Tuesday, November 30, 2010

Ireland and beyond

Ireland is still in a fix it has not been fixed. In an effort to cut-off the belief in knock on effects a huge package has been given to Ireland that is so massive that Ireland probably will not be able to afford it. Irish banks are in trouble as is Ireland and as are all those banks that lent to them. And while all the Ireland bailout stories are about Ireland, Ireland is not the point. The Ireland and Irish credit default swaps are at issue as well as the not guaranteed loans. In other words the real worry here is not about Ireland but about the various kinds of knock-on effects. These range from the crises spreading to Spain and Portugal to an intensified concern about the banks that lent to these countries.

Europe ran some stress tests but those tests did not really imply much more than mild haircuts on sovereign debt. Everyone knows it was not a real test just as you know the difference between how people act in a fire drill is different compared when there is a real fire. With Ireland we shovel money in, tie Ireland’s hands and feet and pretend everything will be fine. How did this happen?

The e-zone was badly conceived as fiscal rules were too loose. Some of the nations in the Zone have run inflation rates that have further widened price level differences (exacerbating competitiveness issues) within the currency area, instead of narrowing them. This is a difficult and painful situation to remedy. Countries within the Zone cannot depreciate against one another; they are in a locked currency grid. Since December of 1998 German core HICP price level has fallen nearly 8% below the e-Zone average while Greece is 20% above that average, Spain is 12% above that average, Portugal and Ireland are nearly 9% above that average and Italy is 6% above that average. Those are huge shifts of competiveness to give away within a fixed exchange rate system. That list of higher-than-average inflation countries pretty much identifies the countries that are under pressure in the Zone, too. Putting that toothpaste back in the tube will be a huge job.

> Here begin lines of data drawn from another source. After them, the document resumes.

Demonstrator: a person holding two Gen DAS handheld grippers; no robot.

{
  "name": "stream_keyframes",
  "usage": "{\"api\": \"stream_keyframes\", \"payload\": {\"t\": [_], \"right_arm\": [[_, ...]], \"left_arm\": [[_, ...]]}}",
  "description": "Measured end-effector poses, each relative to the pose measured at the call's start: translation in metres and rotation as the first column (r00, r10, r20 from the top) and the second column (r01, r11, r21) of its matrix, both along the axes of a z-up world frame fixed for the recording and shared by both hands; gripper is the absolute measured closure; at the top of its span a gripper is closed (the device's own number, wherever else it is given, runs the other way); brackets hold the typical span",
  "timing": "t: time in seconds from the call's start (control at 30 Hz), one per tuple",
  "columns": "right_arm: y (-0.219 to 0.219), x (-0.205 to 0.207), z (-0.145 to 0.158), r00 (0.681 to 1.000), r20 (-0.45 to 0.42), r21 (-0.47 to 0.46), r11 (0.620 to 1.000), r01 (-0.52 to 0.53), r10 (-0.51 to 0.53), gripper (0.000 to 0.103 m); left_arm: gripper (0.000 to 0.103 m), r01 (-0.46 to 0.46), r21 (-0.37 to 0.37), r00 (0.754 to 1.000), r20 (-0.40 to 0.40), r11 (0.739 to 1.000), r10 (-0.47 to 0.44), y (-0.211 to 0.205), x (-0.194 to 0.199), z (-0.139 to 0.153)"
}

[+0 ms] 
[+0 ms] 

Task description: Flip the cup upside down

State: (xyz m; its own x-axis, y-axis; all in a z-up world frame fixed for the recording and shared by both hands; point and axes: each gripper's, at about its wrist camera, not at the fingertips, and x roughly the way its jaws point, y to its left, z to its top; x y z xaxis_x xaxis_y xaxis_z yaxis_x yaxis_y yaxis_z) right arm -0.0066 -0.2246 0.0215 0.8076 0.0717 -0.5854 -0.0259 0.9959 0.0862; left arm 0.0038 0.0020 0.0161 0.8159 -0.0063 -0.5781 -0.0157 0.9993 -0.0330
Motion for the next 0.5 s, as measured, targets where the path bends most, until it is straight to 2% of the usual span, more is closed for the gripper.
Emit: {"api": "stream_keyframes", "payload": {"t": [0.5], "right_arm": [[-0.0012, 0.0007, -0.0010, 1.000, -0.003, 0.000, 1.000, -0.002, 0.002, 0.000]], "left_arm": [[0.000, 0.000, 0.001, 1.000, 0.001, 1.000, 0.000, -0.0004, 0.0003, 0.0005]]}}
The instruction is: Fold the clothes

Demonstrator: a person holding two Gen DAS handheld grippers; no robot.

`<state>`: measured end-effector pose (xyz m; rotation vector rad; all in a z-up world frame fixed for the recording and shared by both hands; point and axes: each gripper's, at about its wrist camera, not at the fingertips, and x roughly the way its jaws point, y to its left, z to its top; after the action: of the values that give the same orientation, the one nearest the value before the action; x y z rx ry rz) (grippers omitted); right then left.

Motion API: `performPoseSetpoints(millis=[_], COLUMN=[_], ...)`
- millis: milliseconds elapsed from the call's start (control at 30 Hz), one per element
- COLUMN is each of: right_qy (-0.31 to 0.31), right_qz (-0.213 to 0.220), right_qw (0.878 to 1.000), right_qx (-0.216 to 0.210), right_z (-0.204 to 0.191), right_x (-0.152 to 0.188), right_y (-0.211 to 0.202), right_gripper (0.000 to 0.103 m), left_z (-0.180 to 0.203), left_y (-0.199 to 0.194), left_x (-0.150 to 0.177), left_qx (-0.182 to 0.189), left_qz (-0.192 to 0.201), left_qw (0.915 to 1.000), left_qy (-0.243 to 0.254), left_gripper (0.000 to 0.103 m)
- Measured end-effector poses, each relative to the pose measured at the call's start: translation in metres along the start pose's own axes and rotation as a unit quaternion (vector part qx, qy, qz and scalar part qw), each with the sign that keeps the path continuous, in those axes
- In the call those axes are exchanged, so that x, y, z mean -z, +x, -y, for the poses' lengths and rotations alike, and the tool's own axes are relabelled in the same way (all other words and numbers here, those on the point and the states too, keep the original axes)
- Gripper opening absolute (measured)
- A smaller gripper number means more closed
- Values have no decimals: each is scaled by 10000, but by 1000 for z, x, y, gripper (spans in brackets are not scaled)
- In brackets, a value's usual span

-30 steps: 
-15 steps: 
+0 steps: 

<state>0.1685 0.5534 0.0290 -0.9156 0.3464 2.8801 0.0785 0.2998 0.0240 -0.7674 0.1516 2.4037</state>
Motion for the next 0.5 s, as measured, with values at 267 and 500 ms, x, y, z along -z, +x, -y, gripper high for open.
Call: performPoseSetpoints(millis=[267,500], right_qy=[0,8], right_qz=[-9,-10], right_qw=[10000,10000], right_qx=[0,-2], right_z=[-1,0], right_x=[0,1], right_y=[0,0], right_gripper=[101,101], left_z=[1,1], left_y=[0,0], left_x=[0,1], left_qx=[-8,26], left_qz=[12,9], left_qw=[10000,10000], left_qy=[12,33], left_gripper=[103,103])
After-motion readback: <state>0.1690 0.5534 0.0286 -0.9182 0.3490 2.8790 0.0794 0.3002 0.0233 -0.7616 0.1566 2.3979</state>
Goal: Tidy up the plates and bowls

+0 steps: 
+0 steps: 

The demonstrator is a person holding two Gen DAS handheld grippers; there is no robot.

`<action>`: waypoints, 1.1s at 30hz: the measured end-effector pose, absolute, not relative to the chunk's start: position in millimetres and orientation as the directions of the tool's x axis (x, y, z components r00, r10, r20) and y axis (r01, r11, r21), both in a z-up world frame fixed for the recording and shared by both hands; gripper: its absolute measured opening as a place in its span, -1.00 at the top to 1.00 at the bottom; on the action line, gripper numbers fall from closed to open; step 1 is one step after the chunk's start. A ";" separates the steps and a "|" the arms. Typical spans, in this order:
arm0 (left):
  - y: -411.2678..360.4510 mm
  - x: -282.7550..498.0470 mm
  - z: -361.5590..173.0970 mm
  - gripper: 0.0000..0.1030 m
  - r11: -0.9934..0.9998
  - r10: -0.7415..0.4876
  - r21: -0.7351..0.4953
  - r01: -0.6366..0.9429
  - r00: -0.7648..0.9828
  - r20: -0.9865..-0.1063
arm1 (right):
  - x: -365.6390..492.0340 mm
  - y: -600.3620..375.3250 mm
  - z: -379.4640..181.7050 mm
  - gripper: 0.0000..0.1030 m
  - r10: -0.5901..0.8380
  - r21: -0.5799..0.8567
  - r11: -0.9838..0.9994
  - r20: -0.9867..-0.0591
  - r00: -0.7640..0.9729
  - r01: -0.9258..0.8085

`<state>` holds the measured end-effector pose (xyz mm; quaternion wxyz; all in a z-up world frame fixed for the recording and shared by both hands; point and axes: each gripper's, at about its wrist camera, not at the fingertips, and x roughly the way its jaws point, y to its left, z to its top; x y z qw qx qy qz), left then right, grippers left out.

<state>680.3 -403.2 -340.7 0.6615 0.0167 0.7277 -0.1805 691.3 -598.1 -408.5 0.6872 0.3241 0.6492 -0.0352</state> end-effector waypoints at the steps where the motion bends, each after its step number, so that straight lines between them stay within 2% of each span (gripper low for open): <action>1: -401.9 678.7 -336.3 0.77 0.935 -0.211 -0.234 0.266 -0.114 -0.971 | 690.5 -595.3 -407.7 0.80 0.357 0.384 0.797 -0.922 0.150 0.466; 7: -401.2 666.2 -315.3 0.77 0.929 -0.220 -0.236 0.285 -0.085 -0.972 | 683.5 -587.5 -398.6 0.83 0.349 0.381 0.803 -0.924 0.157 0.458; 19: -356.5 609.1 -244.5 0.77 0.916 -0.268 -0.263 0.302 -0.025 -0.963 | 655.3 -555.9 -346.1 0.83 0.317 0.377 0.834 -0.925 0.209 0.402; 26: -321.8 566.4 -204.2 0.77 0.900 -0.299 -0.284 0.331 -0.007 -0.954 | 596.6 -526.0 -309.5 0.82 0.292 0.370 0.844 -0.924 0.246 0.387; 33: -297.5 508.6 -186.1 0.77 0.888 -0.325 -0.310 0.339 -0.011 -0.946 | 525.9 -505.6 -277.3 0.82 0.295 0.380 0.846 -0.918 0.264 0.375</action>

It will take more than just financing or a little soaping down with some Irish Spring.

The current bail out of Ireland has shifted eyes to Portugal and to Spain, Spain being a much larger potential problem than the all the previous countries with difficulties combined. Spain is a large e-Zone nation. The Irish bail out has ratcheted Ireland’s already large deficit-to-GDP ratio from 12% to 32% and some seem to think it can deal with that. Such a burden from the bailout must be viewed with extreme suspicion. Ireland will now operate with a huge weight around its neck. However, any plan that would have given it debt relief would have impacted the international banking system which may still not be off the hook. As Ireland wavers in its task, the banks will remain nervous. On top of that, concerns continue to mount about who is next. Italy’s bonds’ spread to Germany bunds ratcheted to a historic high on Monday. That’s not exactly a vote of confidence in the steps that have been taken to calm frayed nerves.

The economic news shows progress; the burden for the future on some Zone economies is nonetheless huge. The challenge is for the ECB to make one monetary policy that can survive these sorts of strains; it is an extreme challenge, the ultimate reality show. With such a Bundesbank-influenced staff we know how the ECB will tilt its policy and that just brings us back to being skeptical about how this sort of a bailout can work, one that just mounds up the debt on a troubled economy. Have Europe’s banks been saved or are they standing on still-thin ice that continues to make strange cracking sounds? I guess it’s probably not a good time to do another round of stress tests on Europe’s banks, is it?

While the Zone has toted up some nice numbers for November in the EU Commission survey we know that there are termites actively munching on that wooden framework. Solid as it may seem it is under duress. Ireland’s debt load likely cannot be borne by Ireland. It cannot be reduced since that world harm banks or trigger credit default swap payments. We are back in familiar, though not very tasty, soup.

Getting competiveness back in line is a main challenge for the Zone. But how Ireland gets there from here with that load of debt is beyond me. There will have to be some sort of restructuring before long. Is Europe just hoping to forestall the issue until banks are healthier? Can we wait that long? More questions are raised than answered by this alleged bailout which is why we should not call it that. It is a bail-along like a sing-along and it will go on for some time with everybody joining in most of them off-key.